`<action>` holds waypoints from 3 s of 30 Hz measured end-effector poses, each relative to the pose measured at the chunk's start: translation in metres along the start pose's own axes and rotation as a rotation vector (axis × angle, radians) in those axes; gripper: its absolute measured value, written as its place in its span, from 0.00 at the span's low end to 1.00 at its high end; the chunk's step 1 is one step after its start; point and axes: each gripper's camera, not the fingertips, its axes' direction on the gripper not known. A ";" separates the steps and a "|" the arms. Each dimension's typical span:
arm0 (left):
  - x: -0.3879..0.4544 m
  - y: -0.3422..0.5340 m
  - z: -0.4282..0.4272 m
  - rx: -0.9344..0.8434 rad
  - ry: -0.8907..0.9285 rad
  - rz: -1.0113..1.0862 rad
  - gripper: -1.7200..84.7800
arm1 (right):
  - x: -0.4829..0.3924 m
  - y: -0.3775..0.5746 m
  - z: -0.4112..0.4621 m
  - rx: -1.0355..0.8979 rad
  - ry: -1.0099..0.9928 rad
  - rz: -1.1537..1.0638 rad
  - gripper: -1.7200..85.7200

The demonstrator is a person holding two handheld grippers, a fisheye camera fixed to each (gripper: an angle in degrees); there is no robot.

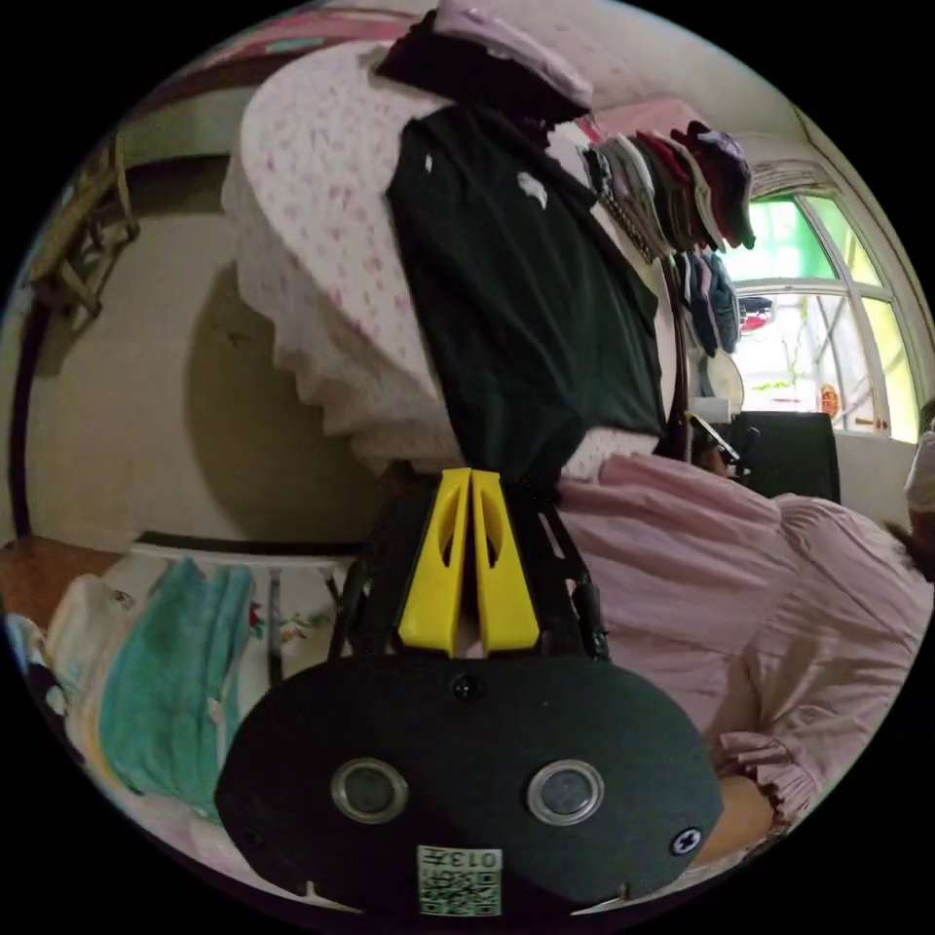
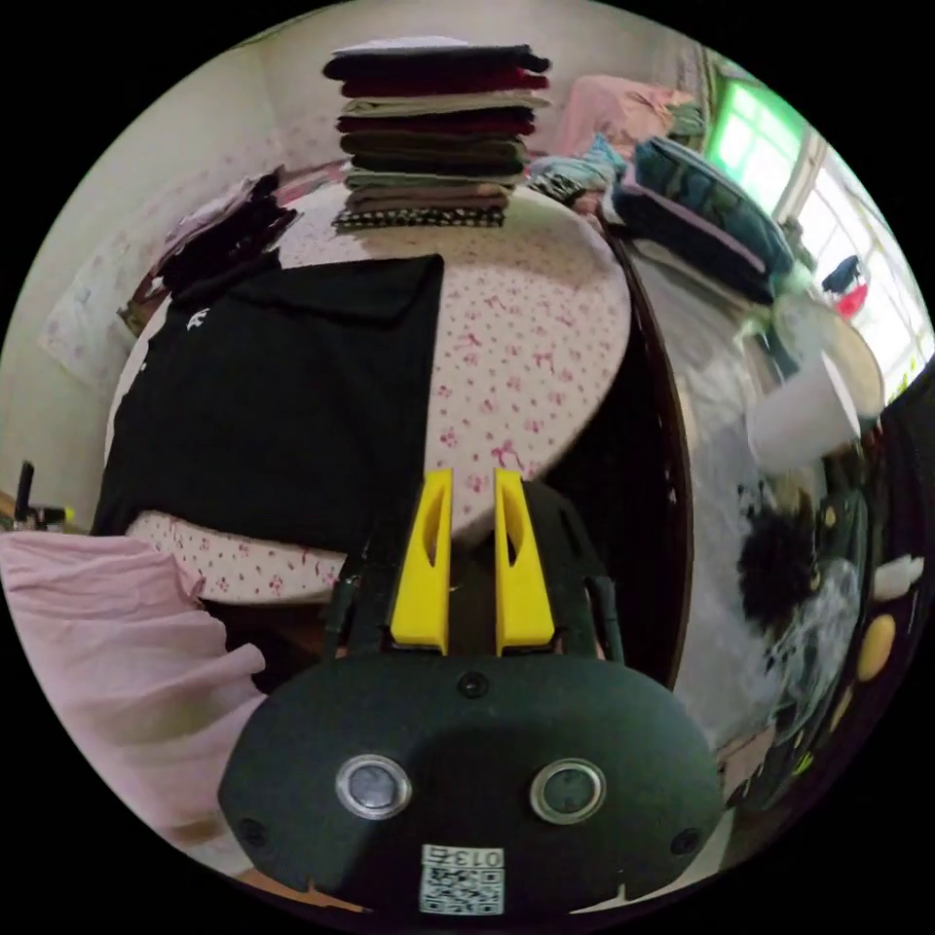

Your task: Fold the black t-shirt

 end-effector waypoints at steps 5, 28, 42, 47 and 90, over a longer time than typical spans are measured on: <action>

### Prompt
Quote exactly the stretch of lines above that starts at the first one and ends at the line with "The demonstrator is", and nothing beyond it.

### Exercise solution
`<action>` holds waypoints from 3 s of 30 Hz measured end-effector poses, each relative to the pose measured at the chunk's start: translation in metres along the start pose's own axes and rotation as a rotation vector (axis × angle, radians) in those axes; gripper: its absolute measured value, written as its place in its span, from 0.00 at the span's low end to 1.00 at its high end; the chunk's step 1 is one step after its start; point and axes: each gripper's camera, not the fingertips, its axes' direction on the gripper not known. A ";" separates the steps and a "|" the arms. Each dimension's typical span:
arm0 (left):
  - x: -0.3879..0.4544 m
  - y: -0.3422..0.5340 m
  - z: -0.4282..0.4272 m
  - rx: -0.9344..0.8434 rad
  - ry: -0.8907..0.9285 rad
  - rz: -1.0113..1.0862 rad
  - gripper: -1.7200..84.7800
arm1 (right):
  - x: -0.4829..0.3924 m
  - y: -0.3775..0.5746 m
  - z: -0.4112..0.4621 m
  - rx: -1.0355..0.8979 rad
  - ry: -1.0099..0.9928 rad
  - rz: -1.1537..1.0638 rad
  - gripper: -1.7200..85.7200

The demonstrator is a person holding two handheld grippers, a fisheye camera fixed to each (gripper: an angle in degrees); there is no robot.

The exercise requires no further output.